» **What is being asked**:
Lines in the listing below that hold "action" are the ones to copy.

☆ ☆ ☆ ☆ ☆

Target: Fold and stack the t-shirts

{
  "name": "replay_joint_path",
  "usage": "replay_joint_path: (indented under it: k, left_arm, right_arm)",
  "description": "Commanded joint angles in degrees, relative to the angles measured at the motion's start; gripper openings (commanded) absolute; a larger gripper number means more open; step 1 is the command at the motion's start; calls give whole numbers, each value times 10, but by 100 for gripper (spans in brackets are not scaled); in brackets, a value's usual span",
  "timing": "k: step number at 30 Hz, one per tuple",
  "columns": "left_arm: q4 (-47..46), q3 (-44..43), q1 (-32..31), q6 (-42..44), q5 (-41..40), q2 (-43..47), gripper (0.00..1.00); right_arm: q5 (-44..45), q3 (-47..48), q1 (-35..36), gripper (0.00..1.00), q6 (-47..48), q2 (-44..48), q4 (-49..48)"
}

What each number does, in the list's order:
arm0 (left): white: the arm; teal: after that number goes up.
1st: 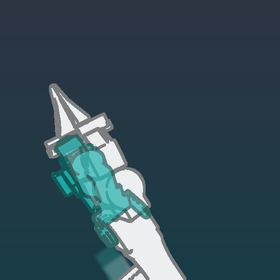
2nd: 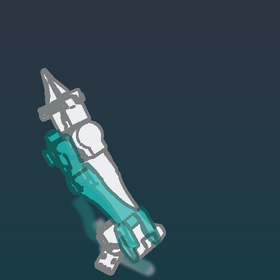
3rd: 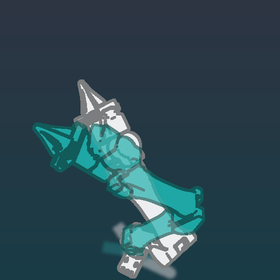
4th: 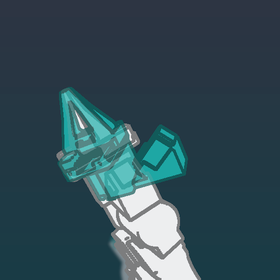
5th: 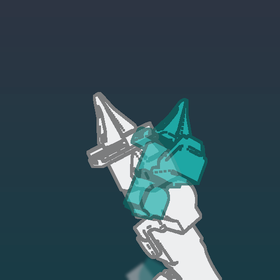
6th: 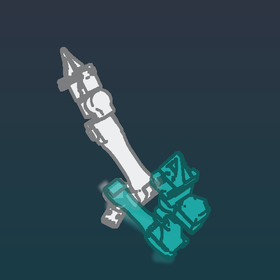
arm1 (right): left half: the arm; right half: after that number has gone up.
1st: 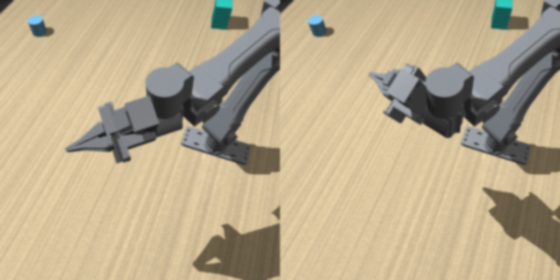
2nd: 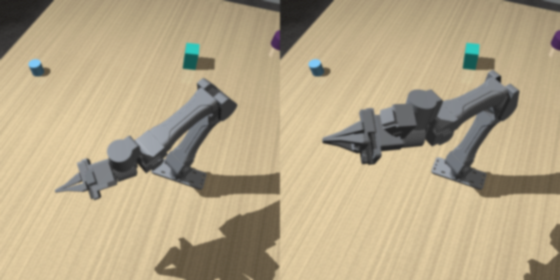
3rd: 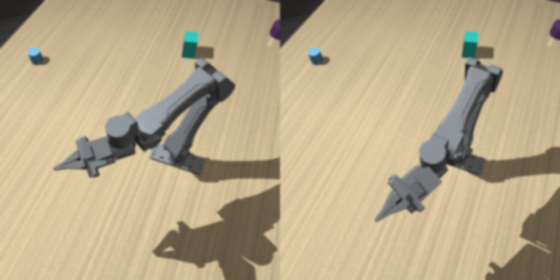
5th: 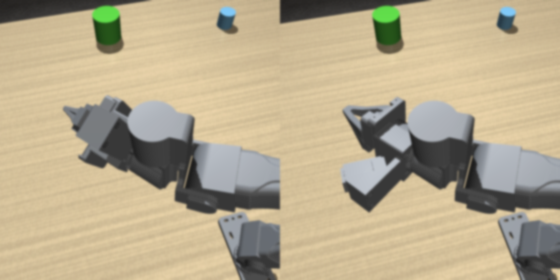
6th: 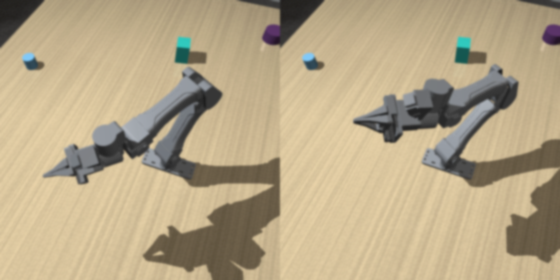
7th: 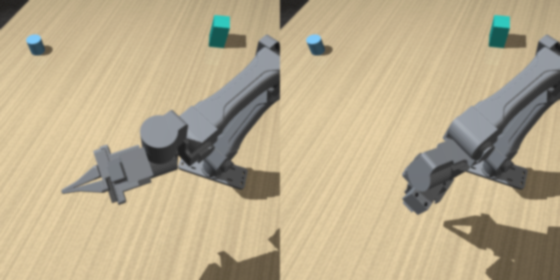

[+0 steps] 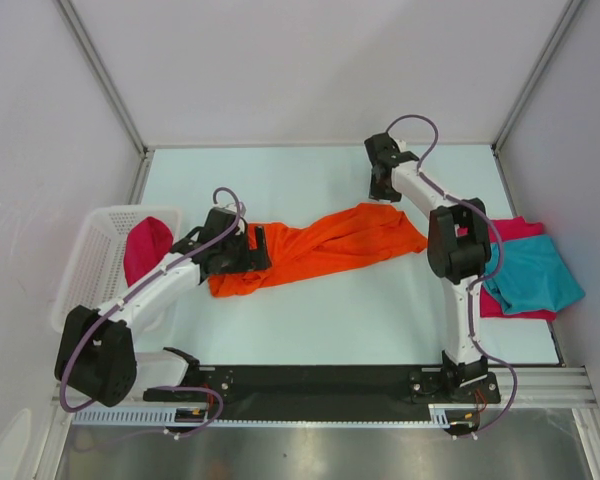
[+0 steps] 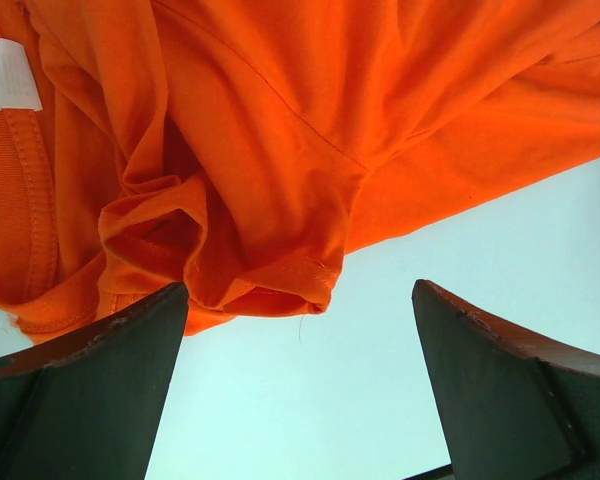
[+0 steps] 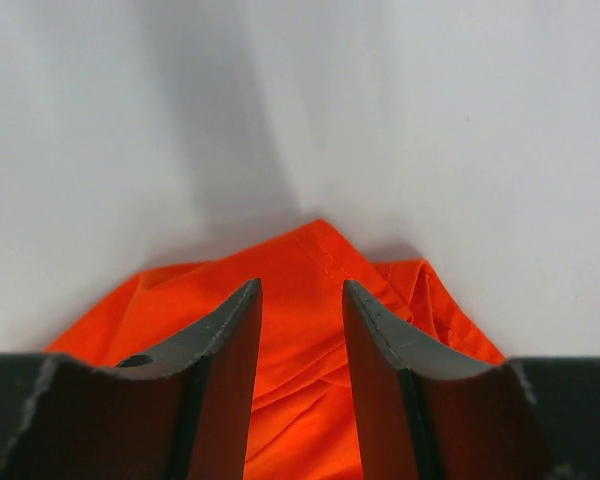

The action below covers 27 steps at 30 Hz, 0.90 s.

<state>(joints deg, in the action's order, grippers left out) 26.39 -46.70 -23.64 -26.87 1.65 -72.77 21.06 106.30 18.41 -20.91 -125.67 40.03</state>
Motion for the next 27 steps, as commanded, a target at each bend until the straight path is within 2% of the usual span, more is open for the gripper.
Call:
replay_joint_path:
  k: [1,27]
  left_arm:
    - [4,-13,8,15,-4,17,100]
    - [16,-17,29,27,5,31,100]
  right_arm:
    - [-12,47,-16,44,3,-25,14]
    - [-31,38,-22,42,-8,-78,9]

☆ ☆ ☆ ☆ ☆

» **Output of the exercise**:
The action below covers 27 steps at 30 Hz, 0.90 s.
<state>(joints deg, in the action's order, grippers left out) 26.39 -46.70 -23.64 -26.87 1.65 -72.77 21.06 106.30 18.41 -20.91 -125.67 40.03</state>

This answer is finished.